Retype verbatim the lines of the listing, from the very first through the line with "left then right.".

=== Source data ===

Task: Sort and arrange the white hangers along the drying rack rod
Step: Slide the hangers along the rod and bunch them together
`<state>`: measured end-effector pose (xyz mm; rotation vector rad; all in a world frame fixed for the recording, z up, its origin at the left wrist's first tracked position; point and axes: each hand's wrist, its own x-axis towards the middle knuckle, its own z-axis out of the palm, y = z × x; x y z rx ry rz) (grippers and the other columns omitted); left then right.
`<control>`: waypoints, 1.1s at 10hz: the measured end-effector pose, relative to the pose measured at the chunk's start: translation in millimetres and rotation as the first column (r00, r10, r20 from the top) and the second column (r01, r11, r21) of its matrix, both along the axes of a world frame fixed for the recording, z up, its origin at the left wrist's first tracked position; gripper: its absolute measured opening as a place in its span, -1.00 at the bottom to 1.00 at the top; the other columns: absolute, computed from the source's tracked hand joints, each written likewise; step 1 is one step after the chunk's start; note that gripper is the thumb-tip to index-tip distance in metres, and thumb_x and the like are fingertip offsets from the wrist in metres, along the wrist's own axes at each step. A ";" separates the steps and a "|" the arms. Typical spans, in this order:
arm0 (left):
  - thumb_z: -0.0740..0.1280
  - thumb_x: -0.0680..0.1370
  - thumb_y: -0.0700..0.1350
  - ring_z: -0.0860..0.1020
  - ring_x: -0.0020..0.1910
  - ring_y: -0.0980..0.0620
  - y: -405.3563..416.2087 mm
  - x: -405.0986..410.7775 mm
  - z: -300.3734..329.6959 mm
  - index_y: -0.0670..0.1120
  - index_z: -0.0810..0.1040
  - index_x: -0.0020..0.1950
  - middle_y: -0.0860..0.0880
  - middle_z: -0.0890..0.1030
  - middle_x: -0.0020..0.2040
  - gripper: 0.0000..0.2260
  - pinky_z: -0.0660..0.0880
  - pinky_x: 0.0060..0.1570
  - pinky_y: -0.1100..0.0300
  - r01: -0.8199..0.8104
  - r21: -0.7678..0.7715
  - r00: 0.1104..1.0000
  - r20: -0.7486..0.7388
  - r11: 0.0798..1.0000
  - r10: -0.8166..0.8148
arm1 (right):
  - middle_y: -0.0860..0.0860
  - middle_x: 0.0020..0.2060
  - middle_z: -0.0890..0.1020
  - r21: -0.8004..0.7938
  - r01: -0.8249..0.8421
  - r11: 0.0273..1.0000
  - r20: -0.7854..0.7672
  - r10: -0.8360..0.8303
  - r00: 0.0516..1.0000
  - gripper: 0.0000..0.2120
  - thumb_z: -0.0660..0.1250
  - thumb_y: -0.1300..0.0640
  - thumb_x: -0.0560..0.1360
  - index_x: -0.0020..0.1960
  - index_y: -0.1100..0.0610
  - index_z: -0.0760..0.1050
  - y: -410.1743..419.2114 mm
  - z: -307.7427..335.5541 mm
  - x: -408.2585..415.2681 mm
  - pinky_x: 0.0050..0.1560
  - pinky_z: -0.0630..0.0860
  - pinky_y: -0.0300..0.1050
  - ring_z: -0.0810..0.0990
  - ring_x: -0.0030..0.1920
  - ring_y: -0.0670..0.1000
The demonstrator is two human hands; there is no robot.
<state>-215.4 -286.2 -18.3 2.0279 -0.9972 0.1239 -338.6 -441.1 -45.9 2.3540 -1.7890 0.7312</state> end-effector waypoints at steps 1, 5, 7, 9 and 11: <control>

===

Result of the exercise:
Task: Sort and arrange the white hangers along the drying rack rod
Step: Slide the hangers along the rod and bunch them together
`<state>`: measured end-effector pose (xyz mm; rotation vector rad; all in a world frame fixed for the recording, z up, its origin at the left wrist's first tracked position; point and axes: each hand's wrist, its own x-axis towards the middle knuckle, its own z-axis out of the palm, y = z × x; x y z rx ry rz) (grippers and the other columns omitted); left then right.

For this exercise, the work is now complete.